Case series and important case reports of primary fallopian tube carcinoma published in the English literature from 1973 to 1992 are reviewed. Meta-analysis revealed a mean age of presentation of 56.7 years, with a nulliparity rate of 27.5 per cent and a mean parity of 1.7. Abnormal vaginal bleeding and discharge, and pelvic pain are the most common presenting symptoms. Despite developments in cytology, transvaginal ultrasound, and tumor markers, most cases remain undiagnosed preoperatively. In addition to direct intraperitoneal spread, early lymphatic spread is now recognized as a frequent cause of treatment failure. FIGO has recently released a staging classification for fallopian tube malignancy incorporating detailed surgical staging, which should allow uniformity and comparison between future series. Treatment regimes are empirically based on therapy for epithelial ovarian malignancy, but none have been subjected to controlled trials. Recent case series support extensive debulking surgery and adjuvant platinum-based combination chemotherapy for optimizing prognosis, although results from radiotherapy and hormonal therapy are largely disappointing. Promise is expressed in tumor markers and "second-look" laparotomy for monitoring disease response and planning management.

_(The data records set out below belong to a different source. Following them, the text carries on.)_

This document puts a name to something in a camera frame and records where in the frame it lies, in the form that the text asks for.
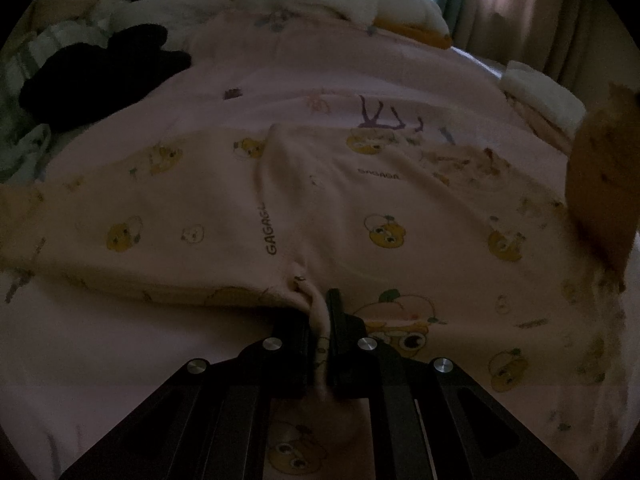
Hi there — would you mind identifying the cream bear print garment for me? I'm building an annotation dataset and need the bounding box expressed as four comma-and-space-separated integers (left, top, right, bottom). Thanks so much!
1, 124, 626, 479

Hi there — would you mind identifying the pink printed bed sheet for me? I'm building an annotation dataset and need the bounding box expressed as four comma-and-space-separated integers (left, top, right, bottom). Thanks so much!
0, 12, 640, 480

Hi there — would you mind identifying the plaid green white garment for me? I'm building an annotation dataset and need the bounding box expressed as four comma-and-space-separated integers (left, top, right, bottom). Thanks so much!
1, 21, 108, 183

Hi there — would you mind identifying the white fluffy pillow right side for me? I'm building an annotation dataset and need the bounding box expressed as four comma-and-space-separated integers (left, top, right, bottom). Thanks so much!
499, 61, 586, 141

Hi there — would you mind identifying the black garment on bed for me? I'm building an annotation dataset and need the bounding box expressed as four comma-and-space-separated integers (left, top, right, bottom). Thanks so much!
18, 24, 192, 136

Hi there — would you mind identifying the white fluffy blanket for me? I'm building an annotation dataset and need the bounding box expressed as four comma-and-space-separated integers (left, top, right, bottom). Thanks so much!
108, 0, 232, 51

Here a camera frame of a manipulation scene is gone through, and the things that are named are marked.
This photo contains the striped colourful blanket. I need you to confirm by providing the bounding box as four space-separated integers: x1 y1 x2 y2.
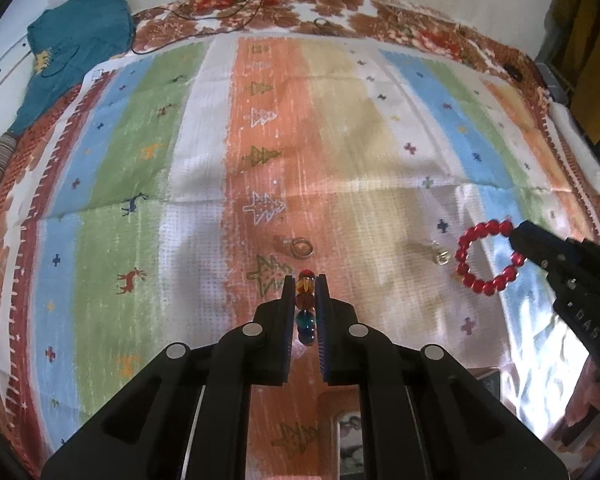
0 34 600 480

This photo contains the person's right hand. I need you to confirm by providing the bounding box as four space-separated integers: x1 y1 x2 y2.
552 356 600 440

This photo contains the teal cloth garment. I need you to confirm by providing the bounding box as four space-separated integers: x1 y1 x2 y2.
7 0 135 136

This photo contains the dark grey metal tray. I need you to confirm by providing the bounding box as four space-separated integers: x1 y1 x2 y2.
468 367 502 401

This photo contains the red bead bracelet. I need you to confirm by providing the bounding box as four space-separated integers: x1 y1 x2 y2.
453 218 529 297

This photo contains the brown floral bedsheet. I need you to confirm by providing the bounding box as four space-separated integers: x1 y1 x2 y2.
0 0 600 461

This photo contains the multicolour small bead bracelet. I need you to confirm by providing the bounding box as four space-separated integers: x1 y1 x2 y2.
294 268 318 347

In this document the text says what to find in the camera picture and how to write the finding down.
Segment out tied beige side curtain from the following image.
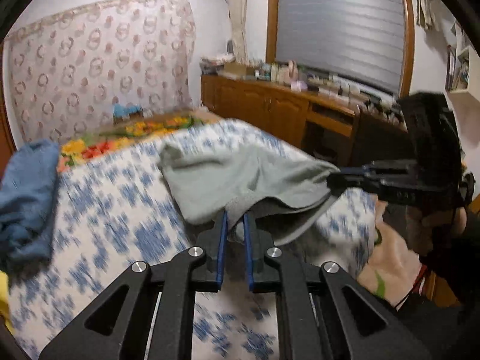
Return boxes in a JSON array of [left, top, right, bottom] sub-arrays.
[[228, 0, 247, 63]]

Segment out stack of papers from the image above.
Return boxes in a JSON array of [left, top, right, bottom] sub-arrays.
[[199, 54, 235, 75]]

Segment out pink bottle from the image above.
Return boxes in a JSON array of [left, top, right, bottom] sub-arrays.
[[285, 60, 299, 85]]

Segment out patterned lace curtain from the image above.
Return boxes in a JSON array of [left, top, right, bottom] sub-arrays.
[[6, 0, 195, 142]]

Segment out box with blue item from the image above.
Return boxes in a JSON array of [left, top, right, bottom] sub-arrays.
[[112, 103, 143, 125]]

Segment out white wall shelf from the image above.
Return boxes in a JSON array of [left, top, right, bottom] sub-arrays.
[[445, 20, 479, 104]]

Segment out grey-green shorts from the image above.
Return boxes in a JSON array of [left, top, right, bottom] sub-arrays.
[[159, 144, 338, 245]]

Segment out colourful flower blanket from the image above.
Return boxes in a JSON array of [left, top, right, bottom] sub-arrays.
[[57, 108, 221, 172]]

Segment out blue floral white quilt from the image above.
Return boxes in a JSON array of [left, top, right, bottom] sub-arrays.
[[9, 119, 376, 359]]

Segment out yellow plush toy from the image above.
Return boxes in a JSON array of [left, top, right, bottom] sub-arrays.
[[0, 271, 15, 333]]

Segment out right hand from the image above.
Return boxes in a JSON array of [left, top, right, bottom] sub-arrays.
[[406, 206, 467, 256]]

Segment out grey window blind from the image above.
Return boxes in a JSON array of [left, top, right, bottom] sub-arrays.
[[276, 0, 404, 94]]

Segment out long wooden cabinet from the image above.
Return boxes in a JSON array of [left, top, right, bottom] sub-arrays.
[[201, 75, 414, 167]]

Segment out folded blue jeans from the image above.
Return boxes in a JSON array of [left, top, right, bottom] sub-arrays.
[[1, 139, 59, 275]]

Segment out hanging beige cloth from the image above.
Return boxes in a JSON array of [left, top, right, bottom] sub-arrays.
[[416, 0, 439, 31]]

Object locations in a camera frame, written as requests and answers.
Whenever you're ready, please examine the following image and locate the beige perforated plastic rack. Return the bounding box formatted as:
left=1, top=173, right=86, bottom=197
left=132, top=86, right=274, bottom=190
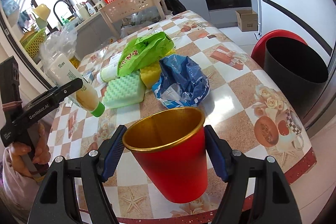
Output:
left=99, top=0, right=167, bottom=39

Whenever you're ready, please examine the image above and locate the yellow green basket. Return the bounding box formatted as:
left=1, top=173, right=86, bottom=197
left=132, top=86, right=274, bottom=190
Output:
left=20, top=28, right=47, bottom=59

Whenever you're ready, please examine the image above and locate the blue plastic bag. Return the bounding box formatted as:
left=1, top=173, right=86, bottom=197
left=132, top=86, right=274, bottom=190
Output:
left=152, top=54, right=210, bottom=109

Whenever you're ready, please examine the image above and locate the red paper cup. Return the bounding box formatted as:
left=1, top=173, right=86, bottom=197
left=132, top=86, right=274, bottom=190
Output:
left=122, top=107, right=208, bottom=203

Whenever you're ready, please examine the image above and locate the cardboard box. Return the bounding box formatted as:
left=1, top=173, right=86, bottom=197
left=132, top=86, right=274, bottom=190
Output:
left=236, top=9, right=259, bottom=32

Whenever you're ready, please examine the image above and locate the black faucet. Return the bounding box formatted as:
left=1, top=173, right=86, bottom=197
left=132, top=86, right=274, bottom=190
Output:
left=52, top=0, right=75, bottom=26

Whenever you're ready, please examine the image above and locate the crumpled clear plastic bag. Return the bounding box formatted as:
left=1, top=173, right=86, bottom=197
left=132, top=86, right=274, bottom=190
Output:
left=39, top=22, right=77, bottom=73

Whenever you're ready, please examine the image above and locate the green tube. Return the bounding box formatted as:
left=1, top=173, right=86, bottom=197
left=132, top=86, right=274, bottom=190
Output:
left=97, top=65, right=118, bottom=84

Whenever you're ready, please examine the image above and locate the green sponge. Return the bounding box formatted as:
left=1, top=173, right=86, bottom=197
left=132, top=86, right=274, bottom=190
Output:
left=102, top=71, right=146, bottom=109

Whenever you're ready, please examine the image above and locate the person's left hand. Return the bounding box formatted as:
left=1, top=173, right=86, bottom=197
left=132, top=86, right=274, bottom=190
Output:
left=4, top=122, right=52, bottom=179

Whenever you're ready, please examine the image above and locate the yellow bowl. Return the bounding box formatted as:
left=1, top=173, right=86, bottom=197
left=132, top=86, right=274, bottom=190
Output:
left=33, top=4, right=51, bottom=21

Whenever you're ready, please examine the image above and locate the black garment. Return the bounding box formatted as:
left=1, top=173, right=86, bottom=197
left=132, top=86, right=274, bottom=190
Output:
left=165, top=0, right=186, bottom=15

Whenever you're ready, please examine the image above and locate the white green carton box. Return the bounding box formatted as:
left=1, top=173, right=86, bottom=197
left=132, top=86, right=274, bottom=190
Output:
left=83, top=71, right=95, bottom=85

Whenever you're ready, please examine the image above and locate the red plastic stool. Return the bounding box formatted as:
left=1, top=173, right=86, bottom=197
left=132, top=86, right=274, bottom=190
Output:
left=250, top=29, right=309, bottom=68

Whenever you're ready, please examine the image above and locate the black trash bin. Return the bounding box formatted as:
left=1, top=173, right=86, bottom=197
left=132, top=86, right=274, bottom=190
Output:
left=264, top=37, right=329, bottom=119

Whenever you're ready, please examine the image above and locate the yellow sponge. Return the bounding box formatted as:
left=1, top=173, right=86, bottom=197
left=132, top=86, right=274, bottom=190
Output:
left=139, top=61, right=161, bottom=89

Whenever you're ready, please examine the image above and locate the white bottle green cap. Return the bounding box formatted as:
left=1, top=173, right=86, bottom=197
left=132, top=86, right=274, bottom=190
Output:
left=46, top=53, right=105, bottom=117

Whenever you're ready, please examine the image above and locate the green plastic bag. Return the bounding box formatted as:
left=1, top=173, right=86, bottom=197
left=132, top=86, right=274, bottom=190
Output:
left=117, top=31, right=174, bottom=77

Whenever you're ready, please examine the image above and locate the pink sleeved left forearm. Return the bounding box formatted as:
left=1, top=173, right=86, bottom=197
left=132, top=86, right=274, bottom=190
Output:
left=2, top=148, right=39, bottom=214

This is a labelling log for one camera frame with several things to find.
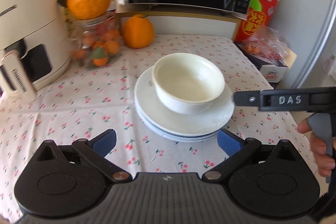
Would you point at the white cabinet shelf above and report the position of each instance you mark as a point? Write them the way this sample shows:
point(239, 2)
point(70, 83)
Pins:
point(185, 23)

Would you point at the red gift box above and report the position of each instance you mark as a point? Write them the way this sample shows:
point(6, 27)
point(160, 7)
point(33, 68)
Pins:
point(259, 14)

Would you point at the cream bowl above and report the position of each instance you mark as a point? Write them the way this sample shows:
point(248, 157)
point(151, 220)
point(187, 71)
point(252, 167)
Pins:
point(186, 83)

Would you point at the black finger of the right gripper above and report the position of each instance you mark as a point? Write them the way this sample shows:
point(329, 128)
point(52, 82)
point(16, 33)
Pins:
point(246, 98)

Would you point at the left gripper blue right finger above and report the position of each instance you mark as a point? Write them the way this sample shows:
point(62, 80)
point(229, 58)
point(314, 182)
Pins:
point(240, 152)

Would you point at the glass jar of kumquats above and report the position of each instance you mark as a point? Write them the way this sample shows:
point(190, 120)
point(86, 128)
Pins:
point(95, 43)

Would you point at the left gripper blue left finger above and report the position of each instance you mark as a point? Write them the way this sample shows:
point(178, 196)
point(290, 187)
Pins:
point(92, 153)

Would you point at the plastic bag of fruit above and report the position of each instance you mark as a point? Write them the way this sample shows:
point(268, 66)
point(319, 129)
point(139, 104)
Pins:
point(266, 42)

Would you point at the cream air fryer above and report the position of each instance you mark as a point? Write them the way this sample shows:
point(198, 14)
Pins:
point(34, 46)

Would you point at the dark blue cardboard box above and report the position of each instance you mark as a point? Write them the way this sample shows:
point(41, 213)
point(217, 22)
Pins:
point(272, 71)

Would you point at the silver refrigerator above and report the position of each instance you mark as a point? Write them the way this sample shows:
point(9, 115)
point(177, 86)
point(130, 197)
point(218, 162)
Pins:
point(306, 24)

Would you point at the right hand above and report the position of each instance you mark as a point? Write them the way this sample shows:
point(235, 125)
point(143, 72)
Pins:
point(318, 147)

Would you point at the white floral plate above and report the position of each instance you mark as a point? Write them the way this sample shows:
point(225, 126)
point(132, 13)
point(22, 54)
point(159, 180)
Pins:
point(210, 120)

回顾了1973年至1992年发表在英文文献中的原发性输卵管癌病例系列和重要病例报告。荟萃分析显示,发病的平均年龄为56.7岁,未生育率为27.5%,平均产次为1.7。阴道异常出血和分泌物以及盆腔疼痛是最常见的症状。尽管细胞学、经阴道超声和肿瘤标志物有所发展,但大多数病例术前仍未得到诊断。除了直接的腹腔内播散外,早期淋巴转移现在被认为是治疗失败的常见原因。国际妇产科联盟(FIGO)最近发布了输卵管恶性肿瘤的分期分类,纳入了详细的手术分期,这将使未来各系列研究具有一致性和可比性。治疗方案基于上皮性卵巢恶性肿瘤的治疗经验,但均未经过对照试验。最近的病例系列支持广泛的肿瘤减灭术和以铂类为基础的辅助联合化疗以优化预后,尽管放疗和激素治疗的结果大多令人失望。肿瘤标志物和“二次探查”剖腹术在监测疾病反应和制定治疗方案方面展现出前景。